___ Data for this exercise
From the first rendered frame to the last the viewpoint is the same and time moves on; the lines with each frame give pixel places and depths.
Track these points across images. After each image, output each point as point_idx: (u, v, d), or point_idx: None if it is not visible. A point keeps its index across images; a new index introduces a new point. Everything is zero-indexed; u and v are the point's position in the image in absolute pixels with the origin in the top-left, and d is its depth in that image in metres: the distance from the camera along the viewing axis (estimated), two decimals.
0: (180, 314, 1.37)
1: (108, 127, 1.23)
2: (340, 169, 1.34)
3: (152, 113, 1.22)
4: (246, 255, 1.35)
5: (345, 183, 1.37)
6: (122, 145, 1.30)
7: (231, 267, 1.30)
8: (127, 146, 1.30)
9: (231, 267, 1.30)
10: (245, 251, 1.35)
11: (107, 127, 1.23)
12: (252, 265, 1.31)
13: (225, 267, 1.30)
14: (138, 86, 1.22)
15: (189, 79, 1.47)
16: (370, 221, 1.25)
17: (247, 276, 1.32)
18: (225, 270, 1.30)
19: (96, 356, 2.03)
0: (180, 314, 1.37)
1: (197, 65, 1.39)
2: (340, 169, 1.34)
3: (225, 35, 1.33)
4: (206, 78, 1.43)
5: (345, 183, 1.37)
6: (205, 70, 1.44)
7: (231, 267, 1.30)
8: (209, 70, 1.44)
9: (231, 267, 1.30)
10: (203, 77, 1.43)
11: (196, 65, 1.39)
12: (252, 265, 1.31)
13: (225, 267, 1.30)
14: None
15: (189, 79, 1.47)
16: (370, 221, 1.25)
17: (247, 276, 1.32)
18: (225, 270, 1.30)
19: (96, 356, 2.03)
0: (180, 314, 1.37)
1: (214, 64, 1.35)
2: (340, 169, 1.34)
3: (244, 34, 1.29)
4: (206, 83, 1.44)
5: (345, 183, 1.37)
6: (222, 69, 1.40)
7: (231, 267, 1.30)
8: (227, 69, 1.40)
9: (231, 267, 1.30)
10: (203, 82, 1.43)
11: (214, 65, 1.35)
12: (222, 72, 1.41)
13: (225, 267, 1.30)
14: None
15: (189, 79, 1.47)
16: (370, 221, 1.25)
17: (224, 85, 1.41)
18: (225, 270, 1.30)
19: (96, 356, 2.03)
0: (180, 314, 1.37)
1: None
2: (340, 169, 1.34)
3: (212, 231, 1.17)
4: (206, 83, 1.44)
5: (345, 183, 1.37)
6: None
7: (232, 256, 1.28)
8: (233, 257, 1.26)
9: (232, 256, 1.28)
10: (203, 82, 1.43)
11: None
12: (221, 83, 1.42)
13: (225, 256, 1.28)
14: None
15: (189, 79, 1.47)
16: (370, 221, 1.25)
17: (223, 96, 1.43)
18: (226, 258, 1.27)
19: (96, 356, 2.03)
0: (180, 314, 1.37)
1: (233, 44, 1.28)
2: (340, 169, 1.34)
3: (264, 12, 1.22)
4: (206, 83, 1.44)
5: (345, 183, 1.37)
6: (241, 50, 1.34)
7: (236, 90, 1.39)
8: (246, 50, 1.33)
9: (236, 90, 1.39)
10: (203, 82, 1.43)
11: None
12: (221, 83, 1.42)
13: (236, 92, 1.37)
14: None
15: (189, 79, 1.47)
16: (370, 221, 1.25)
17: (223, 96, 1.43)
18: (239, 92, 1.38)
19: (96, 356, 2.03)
______
### Task
Exact copies of all the entries above are to be printed.

### Answer to the problem
From the first rendered frame to the last the viewpoint is the same and time moves on; the lines with each frame give pixel places and depths.
Track these points across images. After each image, output each point as point_idx: (u, v, d), or point_idx: None if it is not visible. A point keeps its index across images; a new index introduces a new point. Everything is zero-indexed; u and v are the point's position in the image in absolute pixels with the origin in the top-left, and d is its depth in that image in metres: the distance from the camera along the viewing axis (estimated), two decimals.
0: (180, 314, 1.37)
1: (108, 127, 1.23)
2: (340, 169, 1.34)
3: (152, 113, 1.22)
4: (246, 255, 1.35)
5: (345, 183, 1.37)
6: (122, 145, 1.30)
7: (231, 267, 1.30)
8: (127, 146, 1.30)
9: (231, 267, 1.30)
10: (245, 251, 1.35)
11: (107, 127, 1.23)
12: (252, 265, 1.31)
13: (225, 267, 1.30)
14: (138, 86, 1.22)
15: (189, 79, 1.47)
16: (370, 221, 1.25)
17: (247, 276, 1.32)
18: (225, 270, 1.30)
19: (96, 356, 2.03)
0: (180, 314, 1.37)
1: (197, 65, 1.39)
2: (340, 169, 1.34)
3: (225, 35, 1.33)
4: (206, 78, 1.43)
5: (345, 183, 1.37)
6: (205, 70, 1.44)
7: (231, 267, 1.30)
8: (209, 70, 1.44)
9: (231, 267, 1.30)
10: (203, 77, 1.43)
11: (196, 65, 1.39)
12: (252, 265, 1.31)
13: (225, 267, 1.30)
14: None
15: (189, 79, 1.47)
16: (370, 221, 1.25)
17: (247, 276, 1.32)
18: (225, 270, 1.30)
19: (96, 356, 2.03)
0: (180, 314, 1.37)
1: (214, 64, 1.35)
2: (340, 169, 1.34)
3: (244, 34, 1.29)
4: (206, 83, 1.44)
5: (345, 183, 1.37)
6: (222, 69, 1.40)
7: (231, 267, 1.30)
8: (227, 69, 1.40)
9: (231, 267, 1.30)
10: (203, 82, 1.43)
11: (214, 65, 1.35)
12: (222, 72, 1.41)
13: (225, 267, 1.30)
14: None
15: (189, 79, 1.47)
16: (370, 221, 1.25)
17: (224, 85, 1.41)
18: (225, 270, 1.30)
19: (96, 356, 2.03)
0: (180, 314, 1.37)
1: None
2: (340, 169, 1.34)
3: (212, 231, 1.17)
4: (206, 83, 1.44)
5: (345, 183, 1.37)
6: None
7: (232, 256, 1.28)
8: (233, 257, 1.26)
9: (232, 256, 1.28)
10: (203, 82, 1.43)
11: None
12: (221, 83, 1.42)
13: (225, 256, 1.28)
14: None
15: (189, 79, 1.47)
16: (370, 221, 1.25)
17: (223, 96, 1.43)
18: (226, 258, 1.27)
19: (96, 356, 2.03)
0: (180, 314, 1.37)
1: (233, 44, 1.28)
2: (340, 169, 1.34)
3: (264, 12, 1.22)
4: (206, 83, 1.44)
5: (345, 183, 1.37)
6: (241, 50, 1.34)
7: (236, 90, 1.39)
8: (246, 50, 1.33)
9: (236, 90, 1.39)
10: (203, 82, 1.43)
11: None
12: (221, 83, 1.42)
13: (236, 92, 1.37)
14: None
15: (189, 79, 1.47)
16: (370, 221, 1.25)
17: (223, 96, 1.43)
18: (239, 92, 1.38)
19: (96, 356, 2.03)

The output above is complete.